§ Exercise goal
In the material below, find each line with the string "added" and copy it.
-------------------------
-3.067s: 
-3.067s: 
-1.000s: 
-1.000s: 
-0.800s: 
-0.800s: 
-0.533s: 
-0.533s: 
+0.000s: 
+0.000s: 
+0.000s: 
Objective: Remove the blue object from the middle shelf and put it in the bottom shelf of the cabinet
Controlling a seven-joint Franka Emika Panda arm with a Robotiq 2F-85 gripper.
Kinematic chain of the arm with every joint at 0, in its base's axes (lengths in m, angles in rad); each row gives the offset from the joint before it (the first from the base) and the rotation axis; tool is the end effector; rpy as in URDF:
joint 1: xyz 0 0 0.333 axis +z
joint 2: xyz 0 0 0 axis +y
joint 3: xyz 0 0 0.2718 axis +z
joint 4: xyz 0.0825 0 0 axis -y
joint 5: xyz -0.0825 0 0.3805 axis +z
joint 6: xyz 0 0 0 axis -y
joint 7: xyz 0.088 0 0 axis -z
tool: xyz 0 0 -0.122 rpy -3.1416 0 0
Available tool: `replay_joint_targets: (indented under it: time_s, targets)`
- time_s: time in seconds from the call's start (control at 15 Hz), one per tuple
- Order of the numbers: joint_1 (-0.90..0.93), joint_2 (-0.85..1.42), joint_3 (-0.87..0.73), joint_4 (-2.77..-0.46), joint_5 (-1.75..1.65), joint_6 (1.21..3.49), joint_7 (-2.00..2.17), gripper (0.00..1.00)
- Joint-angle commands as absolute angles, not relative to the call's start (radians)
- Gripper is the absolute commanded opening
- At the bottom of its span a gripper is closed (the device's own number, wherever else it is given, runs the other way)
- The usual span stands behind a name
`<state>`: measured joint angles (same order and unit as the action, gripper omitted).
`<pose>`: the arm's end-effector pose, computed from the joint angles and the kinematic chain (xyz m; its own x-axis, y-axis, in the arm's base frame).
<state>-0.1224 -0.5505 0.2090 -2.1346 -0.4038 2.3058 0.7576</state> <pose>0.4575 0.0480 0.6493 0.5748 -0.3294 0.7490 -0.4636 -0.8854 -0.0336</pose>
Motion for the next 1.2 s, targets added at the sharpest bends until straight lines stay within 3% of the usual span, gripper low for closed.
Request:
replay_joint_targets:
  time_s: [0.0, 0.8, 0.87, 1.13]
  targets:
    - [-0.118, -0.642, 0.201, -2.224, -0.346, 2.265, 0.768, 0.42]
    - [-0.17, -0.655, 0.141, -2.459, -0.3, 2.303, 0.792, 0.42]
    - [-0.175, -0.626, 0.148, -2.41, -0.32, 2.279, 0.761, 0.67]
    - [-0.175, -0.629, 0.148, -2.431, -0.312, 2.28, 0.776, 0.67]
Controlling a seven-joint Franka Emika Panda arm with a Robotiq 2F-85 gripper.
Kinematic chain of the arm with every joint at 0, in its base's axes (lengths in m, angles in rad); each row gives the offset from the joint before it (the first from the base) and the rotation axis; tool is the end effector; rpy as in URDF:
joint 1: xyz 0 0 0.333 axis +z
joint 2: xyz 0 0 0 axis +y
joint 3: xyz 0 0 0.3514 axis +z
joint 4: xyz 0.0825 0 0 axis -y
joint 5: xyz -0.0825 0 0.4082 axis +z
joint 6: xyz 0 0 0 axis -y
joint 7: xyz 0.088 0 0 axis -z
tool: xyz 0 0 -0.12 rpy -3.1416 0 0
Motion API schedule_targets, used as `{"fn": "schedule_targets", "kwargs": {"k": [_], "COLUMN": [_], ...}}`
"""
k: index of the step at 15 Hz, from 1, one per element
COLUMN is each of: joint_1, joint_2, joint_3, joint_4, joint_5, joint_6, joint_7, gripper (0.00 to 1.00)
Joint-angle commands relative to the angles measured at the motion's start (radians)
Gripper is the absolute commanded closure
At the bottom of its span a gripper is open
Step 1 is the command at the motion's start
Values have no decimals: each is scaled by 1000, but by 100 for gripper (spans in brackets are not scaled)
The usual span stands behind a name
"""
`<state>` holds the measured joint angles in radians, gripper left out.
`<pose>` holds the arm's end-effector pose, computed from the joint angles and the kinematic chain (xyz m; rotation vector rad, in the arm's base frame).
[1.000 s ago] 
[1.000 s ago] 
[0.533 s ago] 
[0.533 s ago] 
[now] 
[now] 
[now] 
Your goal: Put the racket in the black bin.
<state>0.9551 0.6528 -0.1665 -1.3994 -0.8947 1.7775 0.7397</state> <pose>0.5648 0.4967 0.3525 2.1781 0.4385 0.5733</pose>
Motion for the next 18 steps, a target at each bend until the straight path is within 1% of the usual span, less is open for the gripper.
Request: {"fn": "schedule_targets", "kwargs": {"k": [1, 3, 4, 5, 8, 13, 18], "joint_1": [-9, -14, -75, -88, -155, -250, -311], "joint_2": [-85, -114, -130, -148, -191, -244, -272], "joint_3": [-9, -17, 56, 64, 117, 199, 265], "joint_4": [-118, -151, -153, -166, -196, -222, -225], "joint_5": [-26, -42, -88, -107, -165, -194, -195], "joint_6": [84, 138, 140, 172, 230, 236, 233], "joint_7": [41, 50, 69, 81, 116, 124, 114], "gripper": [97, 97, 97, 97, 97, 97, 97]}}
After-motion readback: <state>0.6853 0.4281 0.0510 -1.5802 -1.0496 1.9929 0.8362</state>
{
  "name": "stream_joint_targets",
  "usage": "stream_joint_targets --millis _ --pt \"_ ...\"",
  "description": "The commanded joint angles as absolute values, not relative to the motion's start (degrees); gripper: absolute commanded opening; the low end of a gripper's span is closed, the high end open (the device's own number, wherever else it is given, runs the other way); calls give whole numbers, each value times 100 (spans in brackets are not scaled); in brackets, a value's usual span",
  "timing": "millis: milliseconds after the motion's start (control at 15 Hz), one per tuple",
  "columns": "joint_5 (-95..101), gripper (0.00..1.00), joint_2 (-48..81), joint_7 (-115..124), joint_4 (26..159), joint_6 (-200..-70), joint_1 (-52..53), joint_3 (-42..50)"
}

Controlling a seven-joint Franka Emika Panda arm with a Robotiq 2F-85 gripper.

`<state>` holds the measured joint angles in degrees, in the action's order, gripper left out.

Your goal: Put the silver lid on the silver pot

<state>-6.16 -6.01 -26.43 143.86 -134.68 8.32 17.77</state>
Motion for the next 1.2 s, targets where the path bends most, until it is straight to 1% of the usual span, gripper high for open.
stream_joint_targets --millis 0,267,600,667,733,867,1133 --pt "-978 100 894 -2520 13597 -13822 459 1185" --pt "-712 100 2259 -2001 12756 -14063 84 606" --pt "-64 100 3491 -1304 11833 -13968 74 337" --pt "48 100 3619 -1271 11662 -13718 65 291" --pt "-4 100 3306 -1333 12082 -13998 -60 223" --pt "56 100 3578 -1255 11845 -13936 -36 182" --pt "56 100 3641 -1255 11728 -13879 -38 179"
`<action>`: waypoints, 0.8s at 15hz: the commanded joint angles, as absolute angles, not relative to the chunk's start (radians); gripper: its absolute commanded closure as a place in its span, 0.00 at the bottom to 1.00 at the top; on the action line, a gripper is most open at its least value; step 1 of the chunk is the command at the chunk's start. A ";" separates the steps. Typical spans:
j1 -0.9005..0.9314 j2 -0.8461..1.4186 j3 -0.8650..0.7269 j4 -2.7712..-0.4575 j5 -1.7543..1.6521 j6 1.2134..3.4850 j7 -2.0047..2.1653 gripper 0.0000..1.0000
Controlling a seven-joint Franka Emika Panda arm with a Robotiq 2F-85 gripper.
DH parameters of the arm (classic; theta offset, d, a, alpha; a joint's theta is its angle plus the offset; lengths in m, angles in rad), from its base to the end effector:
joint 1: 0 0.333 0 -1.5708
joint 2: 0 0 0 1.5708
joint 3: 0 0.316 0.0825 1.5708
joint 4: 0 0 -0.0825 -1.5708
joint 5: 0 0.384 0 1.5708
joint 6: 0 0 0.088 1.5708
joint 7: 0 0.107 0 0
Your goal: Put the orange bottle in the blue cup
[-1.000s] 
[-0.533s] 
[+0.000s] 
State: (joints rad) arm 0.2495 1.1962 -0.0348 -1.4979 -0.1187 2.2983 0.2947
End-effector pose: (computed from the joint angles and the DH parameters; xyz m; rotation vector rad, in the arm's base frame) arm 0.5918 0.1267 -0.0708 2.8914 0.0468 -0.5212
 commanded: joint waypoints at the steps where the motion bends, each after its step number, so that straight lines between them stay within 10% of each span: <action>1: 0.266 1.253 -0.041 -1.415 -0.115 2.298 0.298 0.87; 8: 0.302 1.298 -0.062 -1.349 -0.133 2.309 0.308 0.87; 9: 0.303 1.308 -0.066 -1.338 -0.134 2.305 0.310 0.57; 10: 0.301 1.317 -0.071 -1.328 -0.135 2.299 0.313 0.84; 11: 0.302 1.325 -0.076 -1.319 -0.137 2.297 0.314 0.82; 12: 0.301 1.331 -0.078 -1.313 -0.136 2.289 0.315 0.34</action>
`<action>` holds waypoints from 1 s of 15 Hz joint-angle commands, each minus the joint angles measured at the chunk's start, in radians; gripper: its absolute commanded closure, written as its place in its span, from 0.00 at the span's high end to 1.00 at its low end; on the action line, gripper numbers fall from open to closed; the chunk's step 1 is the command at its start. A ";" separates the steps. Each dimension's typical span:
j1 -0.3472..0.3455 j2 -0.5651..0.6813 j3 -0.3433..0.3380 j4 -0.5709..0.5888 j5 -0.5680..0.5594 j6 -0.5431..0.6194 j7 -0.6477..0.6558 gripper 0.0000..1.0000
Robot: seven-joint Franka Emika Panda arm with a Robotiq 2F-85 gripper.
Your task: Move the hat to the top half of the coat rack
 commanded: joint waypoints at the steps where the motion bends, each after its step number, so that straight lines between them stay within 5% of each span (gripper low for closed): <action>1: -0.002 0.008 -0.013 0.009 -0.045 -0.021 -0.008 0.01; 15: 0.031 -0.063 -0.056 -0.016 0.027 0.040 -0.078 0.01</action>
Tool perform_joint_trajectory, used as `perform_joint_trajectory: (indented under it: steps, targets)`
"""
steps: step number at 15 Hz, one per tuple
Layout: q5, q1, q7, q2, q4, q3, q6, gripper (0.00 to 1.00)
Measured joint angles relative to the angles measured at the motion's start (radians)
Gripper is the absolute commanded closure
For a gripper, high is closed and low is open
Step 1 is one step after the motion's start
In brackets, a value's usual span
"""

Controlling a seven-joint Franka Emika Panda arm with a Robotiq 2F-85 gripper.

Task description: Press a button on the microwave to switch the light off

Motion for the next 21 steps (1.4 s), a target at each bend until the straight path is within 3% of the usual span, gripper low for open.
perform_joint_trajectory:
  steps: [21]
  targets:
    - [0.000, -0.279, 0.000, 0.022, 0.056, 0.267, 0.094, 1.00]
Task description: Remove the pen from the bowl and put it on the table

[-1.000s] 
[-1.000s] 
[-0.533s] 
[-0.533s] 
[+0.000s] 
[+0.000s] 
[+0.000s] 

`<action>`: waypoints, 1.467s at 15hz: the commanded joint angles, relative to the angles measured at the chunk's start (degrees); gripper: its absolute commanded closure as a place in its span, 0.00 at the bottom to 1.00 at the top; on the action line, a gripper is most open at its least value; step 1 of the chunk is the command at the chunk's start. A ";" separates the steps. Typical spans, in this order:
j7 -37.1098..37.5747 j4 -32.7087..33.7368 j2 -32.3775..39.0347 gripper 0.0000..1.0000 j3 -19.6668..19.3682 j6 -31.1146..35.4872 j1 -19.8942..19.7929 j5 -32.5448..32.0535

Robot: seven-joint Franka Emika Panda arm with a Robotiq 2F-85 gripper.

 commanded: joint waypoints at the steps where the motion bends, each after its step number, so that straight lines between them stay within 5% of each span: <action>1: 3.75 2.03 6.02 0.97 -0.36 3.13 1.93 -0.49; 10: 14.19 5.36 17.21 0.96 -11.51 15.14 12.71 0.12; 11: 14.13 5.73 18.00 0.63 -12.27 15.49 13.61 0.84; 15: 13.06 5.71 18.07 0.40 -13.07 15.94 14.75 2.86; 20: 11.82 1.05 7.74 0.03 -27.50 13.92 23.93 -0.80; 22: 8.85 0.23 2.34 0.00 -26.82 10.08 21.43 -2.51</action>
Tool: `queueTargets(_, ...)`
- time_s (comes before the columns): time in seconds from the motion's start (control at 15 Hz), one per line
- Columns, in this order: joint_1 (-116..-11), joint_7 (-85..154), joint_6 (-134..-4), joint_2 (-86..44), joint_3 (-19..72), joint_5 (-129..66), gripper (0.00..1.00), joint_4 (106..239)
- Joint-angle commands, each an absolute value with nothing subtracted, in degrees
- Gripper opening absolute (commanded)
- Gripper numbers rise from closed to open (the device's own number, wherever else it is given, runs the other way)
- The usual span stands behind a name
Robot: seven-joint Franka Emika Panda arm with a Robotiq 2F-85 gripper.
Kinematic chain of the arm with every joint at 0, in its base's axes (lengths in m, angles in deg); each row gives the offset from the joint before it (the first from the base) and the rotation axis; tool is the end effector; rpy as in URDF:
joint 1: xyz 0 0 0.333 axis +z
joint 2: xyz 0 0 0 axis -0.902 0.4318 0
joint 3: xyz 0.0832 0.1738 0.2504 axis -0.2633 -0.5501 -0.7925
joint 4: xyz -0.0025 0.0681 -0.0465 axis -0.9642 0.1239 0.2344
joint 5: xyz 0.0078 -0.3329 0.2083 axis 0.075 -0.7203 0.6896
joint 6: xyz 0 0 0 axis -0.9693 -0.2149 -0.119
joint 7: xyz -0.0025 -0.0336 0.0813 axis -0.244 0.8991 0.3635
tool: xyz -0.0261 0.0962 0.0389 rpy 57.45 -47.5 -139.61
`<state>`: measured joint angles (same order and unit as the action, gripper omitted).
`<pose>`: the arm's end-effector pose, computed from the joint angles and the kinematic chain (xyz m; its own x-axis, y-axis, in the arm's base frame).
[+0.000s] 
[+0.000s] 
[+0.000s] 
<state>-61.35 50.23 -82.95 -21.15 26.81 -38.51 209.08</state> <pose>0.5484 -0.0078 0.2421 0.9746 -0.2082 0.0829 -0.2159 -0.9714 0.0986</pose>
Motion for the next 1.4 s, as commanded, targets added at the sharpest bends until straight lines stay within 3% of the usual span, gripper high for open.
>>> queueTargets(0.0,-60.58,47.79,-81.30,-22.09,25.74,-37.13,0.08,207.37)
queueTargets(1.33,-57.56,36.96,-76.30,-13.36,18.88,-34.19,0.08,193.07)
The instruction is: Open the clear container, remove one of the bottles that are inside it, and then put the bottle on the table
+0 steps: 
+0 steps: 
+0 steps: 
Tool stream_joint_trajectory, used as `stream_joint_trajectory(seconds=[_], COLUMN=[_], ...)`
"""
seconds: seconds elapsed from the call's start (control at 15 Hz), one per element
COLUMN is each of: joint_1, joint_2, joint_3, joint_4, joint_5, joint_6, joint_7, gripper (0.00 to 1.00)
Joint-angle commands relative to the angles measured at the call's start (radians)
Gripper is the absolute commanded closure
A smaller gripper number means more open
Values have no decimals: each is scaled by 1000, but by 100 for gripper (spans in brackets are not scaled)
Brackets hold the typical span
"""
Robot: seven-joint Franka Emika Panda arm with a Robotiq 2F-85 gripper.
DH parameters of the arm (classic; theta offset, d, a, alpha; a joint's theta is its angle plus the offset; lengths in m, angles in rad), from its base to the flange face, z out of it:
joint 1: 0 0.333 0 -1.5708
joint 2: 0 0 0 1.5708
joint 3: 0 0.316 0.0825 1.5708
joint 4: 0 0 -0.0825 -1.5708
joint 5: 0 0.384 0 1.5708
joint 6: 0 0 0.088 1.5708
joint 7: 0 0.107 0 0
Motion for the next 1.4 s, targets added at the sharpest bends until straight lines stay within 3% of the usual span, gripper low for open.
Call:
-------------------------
§ Answer to this task
Motion for the next 1.2 s, targets added at the sharpest bends until straight lines stay within 3% of the usual span, gripper low for closed.
Motion for the next 1.4 s, as commanded, targets added at the sharpest bends until straight lines stay within 3% of the usual span, gripper high for open.
Motion for the next 1.4 s, targets added at the sharpest bends until straight lines stay within 3% of the usual span, gripper low for open.

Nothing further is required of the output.